### Exercise brief
Copy out each line of the material that includes the word "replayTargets".

### Available data
····················

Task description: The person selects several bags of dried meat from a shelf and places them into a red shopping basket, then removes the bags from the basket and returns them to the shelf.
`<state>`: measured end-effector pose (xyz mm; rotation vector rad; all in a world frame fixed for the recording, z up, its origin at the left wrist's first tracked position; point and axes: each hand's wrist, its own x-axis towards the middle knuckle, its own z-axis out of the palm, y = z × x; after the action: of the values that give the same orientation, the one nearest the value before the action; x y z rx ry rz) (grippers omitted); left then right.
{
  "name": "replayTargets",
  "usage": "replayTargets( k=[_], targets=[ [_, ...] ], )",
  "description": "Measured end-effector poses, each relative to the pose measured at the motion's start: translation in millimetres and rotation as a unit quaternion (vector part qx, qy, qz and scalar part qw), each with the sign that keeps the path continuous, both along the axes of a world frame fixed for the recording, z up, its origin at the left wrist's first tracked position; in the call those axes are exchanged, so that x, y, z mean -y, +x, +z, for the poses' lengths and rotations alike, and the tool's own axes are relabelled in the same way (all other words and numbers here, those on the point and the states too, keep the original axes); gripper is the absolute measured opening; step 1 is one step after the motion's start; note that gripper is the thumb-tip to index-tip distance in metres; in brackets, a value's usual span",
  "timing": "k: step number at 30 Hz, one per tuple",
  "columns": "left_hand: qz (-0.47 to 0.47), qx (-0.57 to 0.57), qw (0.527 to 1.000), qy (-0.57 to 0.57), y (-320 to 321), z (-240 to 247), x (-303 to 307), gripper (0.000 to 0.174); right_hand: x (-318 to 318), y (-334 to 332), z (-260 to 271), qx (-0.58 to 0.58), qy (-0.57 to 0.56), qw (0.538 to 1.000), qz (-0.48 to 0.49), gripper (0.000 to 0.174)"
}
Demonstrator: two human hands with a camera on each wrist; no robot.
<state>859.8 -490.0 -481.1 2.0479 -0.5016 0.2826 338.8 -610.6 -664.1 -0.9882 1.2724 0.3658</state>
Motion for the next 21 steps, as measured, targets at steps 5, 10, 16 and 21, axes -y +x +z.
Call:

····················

### Exercise output
  "name": "replayTargets",
  "usage": "replayTargets( k=[_], targets=[ [_, ...] ], )",

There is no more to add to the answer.